O tráfico ilícito de bens culturais é um problema global, que atravessa fronteiras e ameaça a memória e a cultura da humanidade. Ao serem roubados e comercializados ilegalmente, obras de arte, artigos religiosos, artefatos arqueológicos, acervos bibliográficos e documentos históricos, entre outros objetos, podem também ser usados em outros crimes, como lavagem de dinheiro e até mesmo financiamento do terrorismo.
Para o ministro da Cultura, Sérgio Sá Leitão, o Brasil precisa avançar na definição de uma política de proteção dos bens culturais e isso passa pela união de esforços entre os agentes públicos e a iniciativa privada.
“O seminário será a oportunidade para avançarmos no desenho de uma estratégia conjunta, aproveitando para conhecer experiências internacionais bem-sucedidas”, disse o chefe da pasta.
Representantes do mercado das artes e especialistas da UNESCO também participarão dos dois dias de debates na capital paulista. Encontro terá a presença ainda de profissionais da Polícia Federal, da Receita Federal, do Ministério Público, do Conselho de Controle de Atividades Financeiras (COAF), da Agência Nacional de Mineração e do Instituto Itaú Cultural, além de integrantes de órgãos vinculados ao MinC, como o Instituto do Patrimônio Histórico e Artístico Nacional (IPHAN), o Instituto Brasileiro de Museus (IBRAM) e a Biblioteca Nacional.
“O seminário permitirá que governo e sociedade conheçam e se apropriem das melhores práticas existentes no Brasil e no exterior e avancem na constituição de um marco legal mais sólido e de metodologias mais eficazes para a boa circulação de bens culturais no país”, afirmou o diretor do Itaú Cultural, Eduardo Saron.
Segundo os organizadores, os diálogos vão embasar os processos de elaboração de uma política nacional de combate ao tráfico de bens culturais. Atualmente, o MinC mantém um acordo de cooperação com a UNESCO para desenvolver um estudo especializado sobre o tema, também destinado a orientar a formulação de novas estratégias.

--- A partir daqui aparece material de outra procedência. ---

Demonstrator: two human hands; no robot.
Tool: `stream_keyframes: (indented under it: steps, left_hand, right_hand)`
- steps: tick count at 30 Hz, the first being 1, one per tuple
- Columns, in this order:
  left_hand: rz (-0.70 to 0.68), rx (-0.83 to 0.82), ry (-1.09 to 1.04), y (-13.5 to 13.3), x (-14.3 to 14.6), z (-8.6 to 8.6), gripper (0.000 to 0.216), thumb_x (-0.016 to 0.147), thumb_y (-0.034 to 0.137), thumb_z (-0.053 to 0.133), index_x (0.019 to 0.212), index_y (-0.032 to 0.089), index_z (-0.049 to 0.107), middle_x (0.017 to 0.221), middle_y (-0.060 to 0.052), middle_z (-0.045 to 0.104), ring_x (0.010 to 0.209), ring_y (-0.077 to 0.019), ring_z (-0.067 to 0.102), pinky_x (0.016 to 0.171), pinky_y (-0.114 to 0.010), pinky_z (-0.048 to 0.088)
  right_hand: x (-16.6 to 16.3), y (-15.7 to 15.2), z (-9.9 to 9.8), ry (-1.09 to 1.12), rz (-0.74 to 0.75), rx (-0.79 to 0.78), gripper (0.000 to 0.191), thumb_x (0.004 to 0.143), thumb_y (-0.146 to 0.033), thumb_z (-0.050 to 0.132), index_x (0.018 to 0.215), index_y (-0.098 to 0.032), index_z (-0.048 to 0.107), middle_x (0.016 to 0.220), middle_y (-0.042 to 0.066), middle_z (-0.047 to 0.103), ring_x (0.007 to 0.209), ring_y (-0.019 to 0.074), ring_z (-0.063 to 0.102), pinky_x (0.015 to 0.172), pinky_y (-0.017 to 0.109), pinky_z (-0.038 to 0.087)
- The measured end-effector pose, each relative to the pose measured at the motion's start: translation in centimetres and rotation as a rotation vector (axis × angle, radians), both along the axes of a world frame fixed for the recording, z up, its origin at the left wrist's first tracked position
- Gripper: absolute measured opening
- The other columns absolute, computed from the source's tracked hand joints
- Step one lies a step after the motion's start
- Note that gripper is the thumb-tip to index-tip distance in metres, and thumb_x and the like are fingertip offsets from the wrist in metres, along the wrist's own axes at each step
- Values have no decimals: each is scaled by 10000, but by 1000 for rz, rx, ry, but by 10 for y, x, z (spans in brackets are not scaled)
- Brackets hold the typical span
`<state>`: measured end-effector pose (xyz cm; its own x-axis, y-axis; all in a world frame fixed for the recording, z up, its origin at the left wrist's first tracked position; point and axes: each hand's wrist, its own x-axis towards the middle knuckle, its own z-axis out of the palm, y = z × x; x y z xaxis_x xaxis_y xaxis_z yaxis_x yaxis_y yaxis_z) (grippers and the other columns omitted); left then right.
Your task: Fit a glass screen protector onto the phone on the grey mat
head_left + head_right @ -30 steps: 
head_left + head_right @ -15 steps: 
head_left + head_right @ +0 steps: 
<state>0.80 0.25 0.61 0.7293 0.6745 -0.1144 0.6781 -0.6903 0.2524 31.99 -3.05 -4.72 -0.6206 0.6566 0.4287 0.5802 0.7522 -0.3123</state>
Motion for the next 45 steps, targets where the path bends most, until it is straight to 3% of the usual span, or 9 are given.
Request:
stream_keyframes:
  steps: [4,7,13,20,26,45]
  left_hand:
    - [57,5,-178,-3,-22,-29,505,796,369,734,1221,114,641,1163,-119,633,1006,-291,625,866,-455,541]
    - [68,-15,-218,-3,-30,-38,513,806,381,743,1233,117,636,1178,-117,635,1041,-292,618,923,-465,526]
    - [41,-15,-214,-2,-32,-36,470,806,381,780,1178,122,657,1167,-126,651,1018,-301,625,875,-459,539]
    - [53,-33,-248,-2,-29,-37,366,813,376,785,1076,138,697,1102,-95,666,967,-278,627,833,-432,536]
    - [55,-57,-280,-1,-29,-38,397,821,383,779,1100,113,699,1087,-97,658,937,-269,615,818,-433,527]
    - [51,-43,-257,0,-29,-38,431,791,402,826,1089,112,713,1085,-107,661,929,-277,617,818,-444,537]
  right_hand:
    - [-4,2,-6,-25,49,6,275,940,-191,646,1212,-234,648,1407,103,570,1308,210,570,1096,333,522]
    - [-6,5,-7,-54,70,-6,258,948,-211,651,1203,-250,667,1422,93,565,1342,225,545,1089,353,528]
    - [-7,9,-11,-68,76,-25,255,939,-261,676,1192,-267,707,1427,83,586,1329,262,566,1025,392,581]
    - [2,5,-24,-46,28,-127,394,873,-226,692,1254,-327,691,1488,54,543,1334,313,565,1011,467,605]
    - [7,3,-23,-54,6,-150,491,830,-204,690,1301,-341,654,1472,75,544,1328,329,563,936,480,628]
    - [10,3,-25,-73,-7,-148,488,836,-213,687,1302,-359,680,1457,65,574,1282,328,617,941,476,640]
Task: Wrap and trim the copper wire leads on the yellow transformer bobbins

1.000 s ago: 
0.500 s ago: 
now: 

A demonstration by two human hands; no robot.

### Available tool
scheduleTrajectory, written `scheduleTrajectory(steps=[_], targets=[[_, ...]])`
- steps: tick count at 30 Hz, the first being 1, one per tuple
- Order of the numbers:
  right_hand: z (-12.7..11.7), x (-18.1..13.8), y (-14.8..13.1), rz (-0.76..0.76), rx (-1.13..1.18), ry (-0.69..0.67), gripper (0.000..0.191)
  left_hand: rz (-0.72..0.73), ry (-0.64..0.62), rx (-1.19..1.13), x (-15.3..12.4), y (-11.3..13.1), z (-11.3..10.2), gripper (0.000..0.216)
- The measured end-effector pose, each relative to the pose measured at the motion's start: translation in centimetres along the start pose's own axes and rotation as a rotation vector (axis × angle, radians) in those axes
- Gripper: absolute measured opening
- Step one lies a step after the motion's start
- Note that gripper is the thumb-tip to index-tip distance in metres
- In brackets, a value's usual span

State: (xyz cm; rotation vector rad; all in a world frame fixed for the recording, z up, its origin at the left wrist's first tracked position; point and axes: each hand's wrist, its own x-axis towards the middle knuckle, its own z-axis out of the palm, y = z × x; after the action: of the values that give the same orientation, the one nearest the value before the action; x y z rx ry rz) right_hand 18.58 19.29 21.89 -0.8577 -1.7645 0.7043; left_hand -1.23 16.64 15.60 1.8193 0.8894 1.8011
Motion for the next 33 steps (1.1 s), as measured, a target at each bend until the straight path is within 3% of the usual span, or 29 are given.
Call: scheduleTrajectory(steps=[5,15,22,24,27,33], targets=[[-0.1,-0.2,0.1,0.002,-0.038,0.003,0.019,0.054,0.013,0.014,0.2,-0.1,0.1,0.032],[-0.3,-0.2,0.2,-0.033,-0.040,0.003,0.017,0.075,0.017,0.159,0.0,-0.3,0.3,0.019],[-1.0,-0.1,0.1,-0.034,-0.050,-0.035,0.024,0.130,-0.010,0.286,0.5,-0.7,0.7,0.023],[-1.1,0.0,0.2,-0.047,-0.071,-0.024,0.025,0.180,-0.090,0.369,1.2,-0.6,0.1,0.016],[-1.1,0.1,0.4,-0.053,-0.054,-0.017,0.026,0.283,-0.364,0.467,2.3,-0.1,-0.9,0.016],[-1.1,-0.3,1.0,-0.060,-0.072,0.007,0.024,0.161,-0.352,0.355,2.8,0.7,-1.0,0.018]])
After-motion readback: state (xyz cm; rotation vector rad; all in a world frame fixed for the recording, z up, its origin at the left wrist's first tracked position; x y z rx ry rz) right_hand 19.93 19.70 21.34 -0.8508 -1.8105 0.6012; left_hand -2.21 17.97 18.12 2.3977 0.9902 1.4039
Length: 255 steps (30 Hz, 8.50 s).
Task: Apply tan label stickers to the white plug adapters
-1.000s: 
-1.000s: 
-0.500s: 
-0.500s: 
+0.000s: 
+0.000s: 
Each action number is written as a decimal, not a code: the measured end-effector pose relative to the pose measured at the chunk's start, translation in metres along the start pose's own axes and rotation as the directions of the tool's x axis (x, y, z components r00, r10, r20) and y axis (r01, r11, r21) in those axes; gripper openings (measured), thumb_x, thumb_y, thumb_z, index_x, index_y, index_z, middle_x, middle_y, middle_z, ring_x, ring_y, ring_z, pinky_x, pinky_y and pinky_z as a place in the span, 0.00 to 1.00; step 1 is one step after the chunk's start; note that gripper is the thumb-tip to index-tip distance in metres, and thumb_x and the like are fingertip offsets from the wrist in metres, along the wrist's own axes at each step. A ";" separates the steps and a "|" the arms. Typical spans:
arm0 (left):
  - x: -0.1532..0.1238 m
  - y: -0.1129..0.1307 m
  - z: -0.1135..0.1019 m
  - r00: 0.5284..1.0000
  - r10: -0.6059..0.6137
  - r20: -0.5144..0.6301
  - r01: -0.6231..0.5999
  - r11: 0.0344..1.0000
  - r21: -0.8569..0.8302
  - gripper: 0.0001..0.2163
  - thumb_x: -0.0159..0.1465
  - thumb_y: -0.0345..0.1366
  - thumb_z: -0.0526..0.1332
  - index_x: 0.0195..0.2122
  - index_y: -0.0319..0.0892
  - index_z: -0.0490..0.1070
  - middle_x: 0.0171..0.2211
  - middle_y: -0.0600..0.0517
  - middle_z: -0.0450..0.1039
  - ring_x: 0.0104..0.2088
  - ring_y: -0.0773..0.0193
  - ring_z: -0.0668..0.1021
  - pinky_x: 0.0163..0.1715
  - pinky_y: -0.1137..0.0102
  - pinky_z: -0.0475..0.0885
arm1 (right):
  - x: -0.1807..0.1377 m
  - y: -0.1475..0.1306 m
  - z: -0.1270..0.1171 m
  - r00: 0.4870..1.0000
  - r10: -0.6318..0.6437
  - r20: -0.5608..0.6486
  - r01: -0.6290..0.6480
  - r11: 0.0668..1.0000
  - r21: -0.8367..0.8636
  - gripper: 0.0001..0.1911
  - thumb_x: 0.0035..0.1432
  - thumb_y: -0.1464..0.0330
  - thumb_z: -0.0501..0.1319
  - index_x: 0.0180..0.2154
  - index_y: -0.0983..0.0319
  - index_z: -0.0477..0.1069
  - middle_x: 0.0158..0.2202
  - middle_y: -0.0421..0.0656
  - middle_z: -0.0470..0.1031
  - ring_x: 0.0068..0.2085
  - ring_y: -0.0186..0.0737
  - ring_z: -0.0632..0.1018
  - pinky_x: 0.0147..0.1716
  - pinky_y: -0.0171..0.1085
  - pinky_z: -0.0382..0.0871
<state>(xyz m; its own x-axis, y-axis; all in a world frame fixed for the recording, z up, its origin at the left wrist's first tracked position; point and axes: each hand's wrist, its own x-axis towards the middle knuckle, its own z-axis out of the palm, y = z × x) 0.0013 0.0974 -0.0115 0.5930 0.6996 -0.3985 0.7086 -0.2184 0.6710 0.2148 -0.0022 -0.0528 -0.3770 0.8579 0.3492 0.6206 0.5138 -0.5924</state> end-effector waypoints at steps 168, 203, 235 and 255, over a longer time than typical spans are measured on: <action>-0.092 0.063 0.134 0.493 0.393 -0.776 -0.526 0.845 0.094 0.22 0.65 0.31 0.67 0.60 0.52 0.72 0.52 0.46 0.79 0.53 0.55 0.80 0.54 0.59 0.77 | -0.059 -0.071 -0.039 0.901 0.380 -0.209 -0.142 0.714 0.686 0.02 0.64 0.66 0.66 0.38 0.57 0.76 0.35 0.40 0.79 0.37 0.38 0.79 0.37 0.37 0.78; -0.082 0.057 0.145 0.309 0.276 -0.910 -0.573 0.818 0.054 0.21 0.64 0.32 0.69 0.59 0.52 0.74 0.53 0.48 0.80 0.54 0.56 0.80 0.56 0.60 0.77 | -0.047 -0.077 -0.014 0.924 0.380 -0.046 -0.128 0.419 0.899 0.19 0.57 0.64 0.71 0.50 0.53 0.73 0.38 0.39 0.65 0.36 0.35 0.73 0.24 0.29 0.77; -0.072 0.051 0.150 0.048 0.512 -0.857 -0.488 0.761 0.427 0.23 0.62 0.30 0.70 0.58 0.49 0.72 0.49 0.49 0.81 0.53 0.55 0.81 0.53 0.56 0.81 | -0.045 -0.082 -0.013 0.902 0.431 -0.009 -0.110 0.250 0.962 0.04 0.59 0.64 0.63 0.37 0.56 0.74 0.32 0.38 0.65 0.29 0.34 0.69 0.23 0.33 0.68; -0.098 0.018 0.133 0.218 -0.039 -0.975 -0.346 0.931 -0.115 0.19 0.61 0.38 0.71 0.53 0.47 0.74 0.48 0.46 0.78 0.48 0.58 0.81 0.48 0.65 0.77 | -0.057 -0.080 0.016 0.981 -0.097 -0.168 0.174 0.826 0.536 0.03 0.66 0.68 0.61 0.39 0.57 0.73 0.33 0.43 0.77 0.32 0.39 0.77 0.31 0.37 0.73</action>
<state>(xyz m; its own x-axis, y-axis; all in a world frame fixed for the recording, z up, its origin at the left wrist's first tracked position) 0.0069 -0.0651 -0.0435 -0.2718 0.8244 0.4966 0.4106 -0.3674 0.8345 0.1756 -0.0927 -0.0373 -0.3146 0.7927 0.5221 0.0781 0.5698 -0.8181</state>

“Qualquer estratégia precisa envolver três grupos de atores institucionais: a Receita Federal e as receitas estaduais, isto é, quem faz controle aduaneiro e fiscaliza o fluxo de coisas e pessoas; as polícias; e os órgãos que têm como trabalho cuidar do patrimônio e da memória, como IPHAN, IBRAM, Biblioteca Nacional e Arquivo Nacional, incluindo a Agência Nacional de Mineração, que é responsável por fósseis. Tudo depende da sinergia entre esses três grandes grupos”, avalia Fábio Rolim, coordenador-geral de Autorização e Fiscalização do IPHAN.
A representante interina da UNESCO no Brasil, Marlova Noleto, lembrou a importância de articular novas políticas com esforços de países vizinhos.
“Tendo em vista que o tráfico de bens culturais ultrapassa as fronteiras, é importante que a política seja também articulada regionalmente, para que não só o Brasil, mas todos os países da região se beneficiem e adotem mecanismos de proteção ao patrimônio e à circulação de bens culturais, de forma coordenada. É importante garantir a circulação de bens culturais tendo uma regulamentação clara sobre como ela deve ser feita”, afirma a especialista.
Desde 1973, o Brasil é parte do primeiro instrumento internacional para o combate ao tráfico ilícito de bens culturais: a Convenção Relativa às Medidas a Serem Adotadas para Proibir e Impedir a Importação, Exportação e Transferência de Propriedades Ilícitas dos Bens Culturais, de 1970, da UNESCO.
O documento foi incorporado ao ordenamento jurídico brasileiro por meio do decreto 72.312, de 31 de maio de 1973. Em 1999, o Brasil internalizou no ordenamento jurídico nacional a Convenção de 1995 do Instituto Internacional para a Unificação do Direito Privado (UNIDROIT) sobre Bens Culturais Furtados ou Ilicitamente Exportados, complementando o regime legal da Convenção de 1970 da UNESCO.